Issued by states, counties, cities, and towns, municipal bonds pay for public works projects such as highways and new schools. When investing in municipal bonds, the investor loans money to a municipality for a specific project. The bond investor, called the bondholder, receives an "I.O.U." from the issuing municipality.
Most municipal bonds are fixed-income securities. The municipality pays the bondholder a predetermined interest rate, called the coupon rate, on a regular basis, also predetermined. All bonds have a set maturity date, the date on which the bond issuer promises to pay back the loan amount in full.
Municipal bonds fall into three categories based on the length of time between the issue of the bond and the maturity date. Short-term bonds are one year or less. Intermediate-term bonds run 2-20 years. Long-term bonds run 20-40 years. The longer the term, the higher the risk and the higher the rate of return.
Investment income from municipal bonds is exempt from federal income taxes. In addition, many states exempt income earned on bonds issued within their borders. That does not, however, mean municipal bonds are always the best choice.
On account of their tax-exempt status, municipal bonds generally provide lower yields than comparable taxable bonds issued by the federal government or corporations. Investors need to compare after tax yields on taxable bonds based on their own tax bracket with yields on tax-free municipal bonds to determine the better investment. In short, those investors in high tax brackets are more likely to benefit from municipal bonds than investors in low tax brackets.
Because investment income earned within a Roth IRA is already tax-exempt, funding one's retirement account with tax-free municipal bonds becomes unnecessary.

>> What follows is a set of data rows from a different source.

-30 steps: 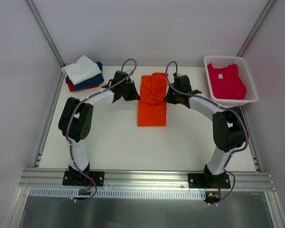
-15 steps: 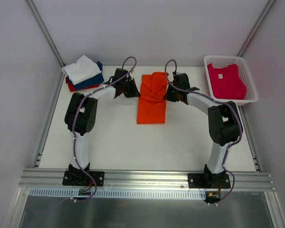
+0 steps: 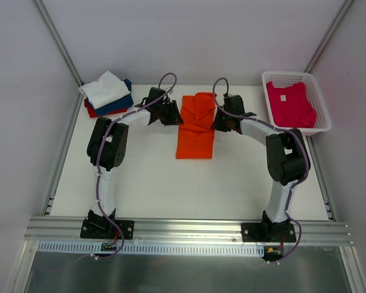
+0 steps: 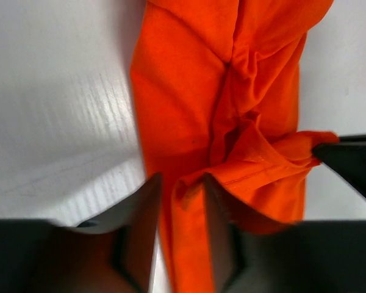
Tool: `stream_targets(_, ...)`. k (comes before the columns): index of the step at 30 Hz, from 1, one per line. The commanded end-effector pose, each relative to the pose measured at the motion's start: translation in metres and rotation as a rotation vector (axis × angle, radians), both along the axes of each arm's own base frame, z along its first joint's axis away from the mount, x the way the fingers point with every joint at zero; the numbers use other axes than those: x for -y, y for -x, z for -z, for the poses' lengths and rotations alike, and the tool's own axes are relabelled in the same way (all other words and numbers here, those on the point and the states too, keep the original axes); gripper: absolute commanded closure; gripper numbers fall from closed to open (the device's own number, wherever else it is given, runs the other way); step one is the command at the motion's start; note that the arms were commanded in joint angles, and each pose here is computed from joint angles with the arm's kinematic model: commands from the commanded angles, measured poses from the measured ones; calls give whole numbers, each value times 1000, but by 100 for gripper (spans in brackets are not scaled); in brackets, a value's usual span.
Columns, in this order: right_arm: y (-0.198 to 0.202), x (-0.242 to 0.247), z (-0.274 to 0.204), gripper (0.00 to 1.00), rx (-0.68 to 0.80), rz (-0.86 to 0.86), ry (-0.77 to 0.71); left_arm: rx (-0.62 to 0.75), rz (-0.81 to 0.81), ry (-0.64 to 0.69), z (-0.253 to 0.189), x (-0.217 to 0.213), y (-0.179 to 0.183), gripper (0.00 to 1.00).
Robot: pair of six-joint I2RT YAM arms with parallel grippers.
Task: Fold and stack the t-shirts
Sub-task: Fold the tshirt
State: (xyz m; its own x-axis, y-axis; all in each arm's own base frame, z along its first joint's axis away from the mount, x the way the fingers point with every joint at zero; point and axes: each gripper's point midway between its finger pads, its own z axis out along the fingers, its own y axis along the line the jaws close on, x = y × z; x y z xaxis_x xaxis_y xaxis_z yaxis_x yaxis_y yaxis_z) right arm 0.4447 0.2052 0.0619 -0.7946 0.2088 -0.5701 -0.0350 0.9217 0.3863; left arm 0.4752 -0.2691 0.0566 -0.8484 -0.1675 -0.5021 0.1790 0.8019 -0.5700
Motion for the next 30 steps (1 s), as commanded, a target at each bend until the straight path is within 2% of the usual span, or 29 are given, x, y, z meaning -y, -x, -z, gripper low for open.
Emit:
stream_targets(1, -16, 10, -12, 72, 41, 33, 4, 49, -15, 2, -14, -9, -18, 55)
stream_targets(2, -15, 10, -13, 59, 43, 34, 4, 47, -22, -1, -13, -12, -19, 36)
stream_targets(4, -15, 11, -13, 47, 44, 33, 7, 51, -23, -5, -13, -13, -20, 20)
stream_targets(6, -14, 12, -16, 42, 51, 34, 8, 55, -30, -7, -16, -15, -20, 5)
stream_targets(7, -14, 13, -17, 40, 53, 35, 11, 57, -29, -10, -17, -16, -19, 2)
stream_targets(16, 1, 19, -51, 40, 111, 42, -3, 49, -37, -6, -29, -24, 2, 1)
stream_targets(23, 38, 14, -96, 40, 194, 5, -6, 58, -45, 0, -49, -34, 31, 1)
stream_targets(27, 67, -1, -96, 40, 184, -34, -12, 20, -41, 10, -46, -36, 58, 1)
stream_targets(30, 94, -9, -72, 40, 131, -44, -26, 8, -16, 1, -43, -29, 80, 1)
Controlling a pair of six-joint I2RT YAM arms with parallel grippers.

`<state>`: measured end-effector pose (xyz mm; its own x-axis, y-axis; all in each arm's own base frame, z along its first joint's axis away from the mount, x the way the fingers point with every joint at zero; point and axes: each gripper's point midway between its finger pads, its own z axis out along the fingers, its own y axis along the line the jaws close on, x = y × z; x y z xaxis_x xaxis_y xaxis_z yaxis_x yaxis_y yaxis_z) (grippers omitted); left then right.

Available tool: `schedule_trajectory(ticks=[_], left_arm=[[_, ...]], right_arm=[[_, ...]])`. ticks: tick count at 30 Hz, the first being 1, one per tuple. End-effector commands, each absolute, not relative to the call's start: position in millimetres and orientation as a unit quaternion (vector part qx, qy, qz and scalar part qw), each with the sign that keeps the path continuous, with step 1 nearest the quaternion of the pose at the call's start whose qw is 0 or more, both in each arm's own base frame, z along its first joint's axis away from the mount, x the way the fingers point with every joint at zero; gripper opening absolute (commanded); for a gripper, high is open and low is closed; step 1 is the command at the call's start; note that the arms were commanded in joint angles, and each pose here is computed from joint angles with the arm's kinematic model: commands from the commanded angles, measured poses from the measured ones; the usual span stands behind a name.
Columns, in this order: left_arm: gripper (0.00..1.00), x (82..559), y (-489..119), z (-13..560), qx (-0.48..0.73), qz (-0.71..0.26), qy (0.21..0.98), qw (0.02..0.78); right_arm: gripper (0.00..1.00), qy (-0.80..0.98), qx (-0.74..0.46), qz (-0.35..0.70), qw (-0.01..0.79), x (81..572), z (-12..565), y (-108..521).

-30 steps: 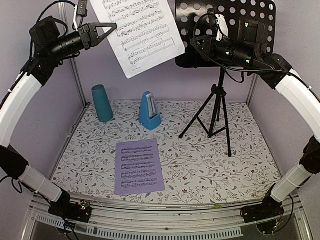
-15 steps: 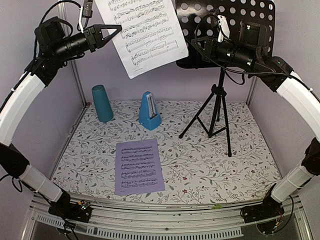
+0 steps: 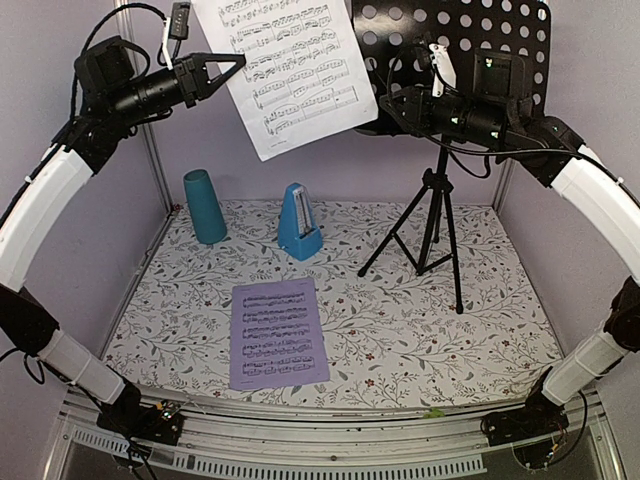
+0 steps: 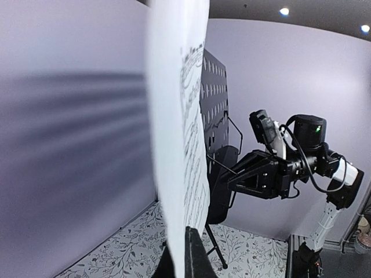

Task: Set up the instrument practice props
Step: Hold the sheet music from the music stand.

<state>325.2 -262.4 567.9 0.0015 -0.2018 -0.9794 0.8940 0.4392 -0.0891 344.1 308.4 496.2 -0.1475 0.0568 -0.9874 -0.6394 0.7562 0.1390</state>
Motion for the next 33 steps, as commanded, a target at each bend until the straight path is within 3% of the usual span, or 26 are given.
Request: schedule_trajectory(ticks=[1, 8, 33], left_arm=[[0.0, 323, -265, 567, 0.312, -0.426, 0.559, 0.639], [0.0, 325, -269, 563, 0.314, -0.42, 0.563, 0.639], [0.0, 318, -298, 592, 0.301, -0.448, 0.55, 0.637]], right_arm=[[0.14, 0.709, -0.206, 0.278, 0.615, 346, 491, 309], [0.0, 0.676, -0.193, 0.294, 0.648, 336, 503, 299], [0.0, 0.583, -0.176, 0.294, 0.736, 326, 487, 284]])
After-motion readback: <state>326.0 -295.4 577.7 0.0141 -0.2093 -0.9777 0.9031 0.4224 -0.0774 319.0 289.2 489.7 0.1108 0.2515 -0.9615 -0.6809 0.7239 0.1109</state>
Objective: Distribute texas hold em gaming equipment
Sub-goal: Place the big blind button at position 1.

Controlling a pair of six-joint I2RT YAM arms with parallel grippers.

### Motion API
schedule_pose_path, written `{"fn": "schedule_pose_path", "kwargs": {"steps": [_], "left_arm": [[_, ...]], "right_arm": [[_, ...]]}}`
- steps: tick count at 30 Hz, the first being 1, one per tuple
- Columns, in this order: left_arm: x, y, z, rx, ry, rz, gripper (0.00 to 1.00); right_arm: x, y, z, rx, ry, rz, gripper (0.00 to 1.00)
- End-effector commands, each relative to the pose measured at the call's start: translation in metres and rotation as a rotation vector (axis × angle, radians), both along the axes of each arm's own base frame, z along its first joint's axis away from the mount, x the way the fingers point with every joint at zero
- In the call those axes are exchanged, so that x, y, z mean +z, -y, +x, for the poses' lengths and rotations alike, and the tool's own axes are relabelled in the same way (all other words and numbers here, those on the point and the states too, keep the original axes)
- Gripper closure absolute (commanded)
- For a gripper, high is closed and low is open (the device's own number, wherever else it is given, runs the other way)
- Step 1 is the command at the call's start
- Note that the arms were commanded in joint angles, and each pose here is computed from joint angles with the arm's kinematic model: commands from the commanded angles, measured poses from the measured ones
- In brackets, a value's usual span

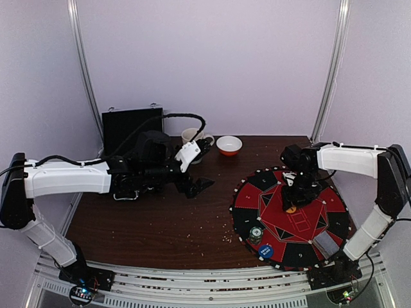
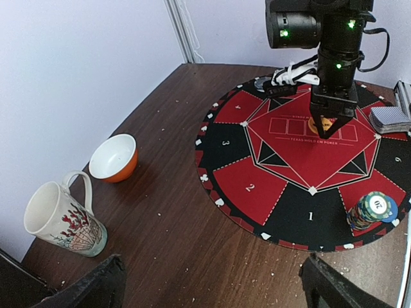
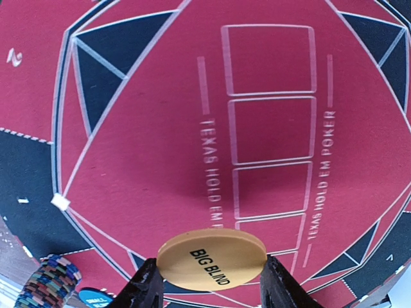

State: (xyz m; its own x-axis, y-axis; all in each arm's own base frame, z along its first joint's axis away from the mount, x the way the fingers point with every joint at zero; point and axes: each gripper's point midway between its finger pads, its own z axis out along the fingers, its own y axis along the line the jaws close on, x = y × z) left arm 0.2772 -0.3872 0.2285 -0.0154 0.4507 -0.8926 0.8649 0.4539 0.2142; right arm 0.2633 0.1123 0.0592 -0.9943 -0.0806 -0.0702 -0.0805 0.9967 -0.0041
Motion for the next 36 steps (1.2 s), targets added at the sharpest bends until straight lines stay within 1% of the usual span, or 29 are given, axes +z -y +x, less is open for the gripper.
{"fn": "schedule_pose_path", "kwargs": {"steps": [1, 12, 18, 22, 24, 28, 32, 33, 34, 36], "left_arm": [[0.026, -0.002, 0.004, 0.013, 0.058, -0.042, 0.02], [0.027, -0.004, 0.006, 0.023, 0.071, -0.032, 0.02], [0.027, -0.005, 0.007, 0.029, 0.076, -0.026, 0.02], [0.027, -0.006, 0.008, 0.034, 0.078, -0.026, 0.02], [0.029, -0.006, 0.008, 0.036, 0.081, -0.029, 0.02], [0.032, -0.008, 0.008, 0.041, 0.093, -0.031, 0.02], [0.035, -0.011, 0.009, 0.052, 0.108, -0.030, 0.02], [0.036, -0.012, 0.009, 0.053, 0.110, -0.031, 0.02], [0.036, -0.012, 0.009, 0.053, 0.112, -0.031, 0.02], [0.037, -0.012, 0.008, 0.053, 0.114, -0.032, 0.02]], "right_arm": [[0.002, -0.010, -0.002, -0.002, -0.016, 0.000, 0.73], [0.001, -0.031, -0.004, 0.054, -0.025, -0.009, 0.74], [-0.001, -0.066, -0.001, 0.117, -0.013, 0.031, 0.74], [-0.001, -0.107, -0.001, 0.184, -0.009, 0.093, 0.74], [-0.005, -0.122, 0.000, 0.207, -0.007, 0.101, 0.74], [-0.019, -0.144, -0.005, 0.267, -0.034, 0.059, 0.74], [-0.029, -0.155, -0.012, 0.308, -0.060, 0.021, 0.74], [-0.031, -0.156, -0.013, 0.315, -0.061, 0.013, 0.73], [-0.033, -0.157, -0.014, 0.320, -0.064, 0.004, 0.69], [-0.034, -0.157, -0.015, 0.326, -0.063, -0.015, 0.58]]}}
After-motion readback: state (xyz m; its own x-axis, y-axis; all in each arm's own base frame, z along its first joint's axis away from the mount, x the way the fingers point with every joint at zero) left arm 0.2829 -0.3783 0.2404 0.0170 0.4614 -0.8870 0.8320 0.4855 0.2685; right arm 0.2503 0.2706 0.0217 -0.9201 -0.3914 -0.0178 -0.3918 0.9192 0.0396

If you are eligible for a Roth IRA and wish to fund your retirement with bonds, then higher-yielding U.S. government or corporate bonds are the proper choice.
A bond's yield refers to the rate the bondholder earns on his or her investment. Common sense, therefore, dictates that high-yield municipal bonds provide a greater return on investment. Further application of investment basics denotes the higher the return on investment, the higher the investment risk. Because of this risk, individuals who want high-yield municipal bonds as part of their portfolio generally diversify by investing in mutual funds that emphasize high-yield municipal bonds.
Knowledgeable investors, those aware of potential risks and rewards, seeking high, tax exempt income should consider high-yield municipal bonds. In addition, high-yield bonds are less sensitive to general interest rate trends and changes in Federal Reserve policy. Committing a portion of one's fixed-income investments, therefore, to high-yield municipal bonds lessens a portfolio's volatility as interest rates rise and fall.
Always remember: the best investment you can make is an investment in your education. Make sure you are aware how investing in municipal bonds fits into your overall investment plan. Even if you decide not to invest in municipal bonds, you'll at least be able to answer the question, "What are municipal bonds?"